### REQUIREMENT
The response must be made up of the lines in the entries below that contain "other".

[Data excerpts]

______

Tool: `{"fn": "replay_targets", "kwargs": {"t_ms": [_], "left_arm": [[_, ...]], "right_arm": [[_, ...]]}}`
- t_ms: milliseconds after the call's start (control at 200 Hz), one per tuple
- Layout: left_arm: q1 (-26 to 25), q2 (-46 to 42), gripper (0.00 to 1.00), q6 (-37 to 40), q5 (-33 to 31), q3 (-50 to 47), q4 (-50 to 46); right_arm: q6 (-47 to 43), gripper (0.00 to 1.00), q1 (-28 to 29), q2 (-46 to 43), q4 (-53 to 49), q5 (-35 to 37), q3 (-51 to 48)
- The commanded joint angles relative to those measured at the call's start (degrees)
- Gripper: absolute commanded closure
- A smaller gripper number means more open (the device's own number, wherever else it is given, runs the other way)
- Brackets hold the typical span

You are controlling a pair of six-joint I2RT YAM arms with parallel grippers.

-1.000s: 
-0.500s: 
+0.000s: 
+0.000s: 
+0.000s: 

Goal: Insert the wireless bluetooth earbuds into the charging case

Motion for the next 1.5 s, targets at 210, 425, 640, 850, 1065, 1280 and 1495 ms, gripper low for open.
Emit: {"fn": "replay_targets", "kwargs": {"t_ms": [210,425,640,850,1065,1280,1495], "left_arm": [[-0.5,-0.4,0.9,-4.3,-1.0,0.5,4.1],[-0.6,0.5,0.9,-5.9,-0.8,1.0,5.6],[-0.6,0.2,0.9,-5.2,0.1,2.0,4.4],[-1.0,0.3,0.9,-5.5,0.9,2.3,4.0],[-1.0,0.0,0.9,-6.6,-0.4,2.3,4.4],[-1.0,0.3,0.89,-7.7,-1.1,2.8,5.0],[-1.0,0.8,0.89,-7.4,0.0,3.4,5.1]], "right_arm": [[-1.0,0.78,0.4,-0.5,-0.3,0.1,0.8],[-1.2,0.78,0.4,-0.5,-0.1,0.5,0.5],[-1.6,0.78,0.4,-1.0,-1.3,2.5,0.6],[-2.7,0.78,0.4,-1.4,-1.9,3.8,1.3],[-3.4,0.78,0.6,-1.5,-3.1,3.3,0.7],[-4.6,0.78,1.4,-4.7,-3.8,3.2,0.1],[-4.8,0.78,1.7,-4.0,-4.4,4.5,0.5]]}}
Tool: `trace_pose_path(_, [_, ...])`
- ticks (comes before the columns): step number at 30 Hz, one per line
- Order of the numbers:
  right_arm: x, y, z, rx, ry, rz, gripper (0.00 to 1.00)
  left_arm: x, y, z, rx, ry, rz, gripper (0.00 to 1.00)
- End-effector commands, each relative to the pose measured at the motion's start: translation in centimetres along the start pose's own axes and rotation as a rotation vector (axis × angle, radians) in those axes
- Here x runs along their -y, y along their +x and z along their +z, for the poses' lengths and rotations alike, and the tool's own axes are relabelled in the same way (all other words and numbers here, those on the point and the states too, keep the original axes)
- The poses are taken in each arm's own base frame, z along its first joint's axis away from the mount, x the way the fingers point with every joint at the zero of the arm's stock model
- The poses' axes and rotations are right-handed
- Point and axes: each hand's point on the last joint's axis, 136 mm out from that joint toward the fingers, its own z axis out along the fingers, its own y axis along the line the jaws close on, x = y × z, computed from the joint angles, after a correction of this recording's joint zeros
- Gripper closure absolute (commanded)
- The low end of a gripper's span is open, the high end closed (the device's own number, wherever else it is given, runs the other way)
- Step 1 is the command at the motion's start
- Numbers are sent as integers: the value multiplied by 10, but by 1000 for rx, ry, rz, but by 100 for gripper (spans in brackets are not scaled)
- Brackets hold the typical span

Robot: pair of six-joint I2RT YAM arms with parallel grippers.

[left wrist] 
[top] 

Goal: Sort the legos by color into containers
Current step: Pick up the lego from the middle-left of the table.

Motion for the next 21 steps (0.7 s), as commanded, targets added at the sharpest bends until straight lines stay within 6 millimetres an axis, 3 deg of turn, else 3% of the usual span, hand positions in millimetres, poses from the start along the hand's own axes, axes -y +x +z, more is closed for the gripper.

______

### ANSWER TO THIS EXERCISE
- A smaller gripper number means more open (the device's own number, wherever else it is given, runs the other way)
- Here x runs along their -y, y along their +x and z along their +z, for the poses' lengths and rotations alike, and the tool's own axes are relabelled in the same way (all other words and numbers here, those on the point and the states too, keep the original axes)
- The low end of a gripper's span is open, the high end closed (the device's own number, wherever else it is given, runs the other way)

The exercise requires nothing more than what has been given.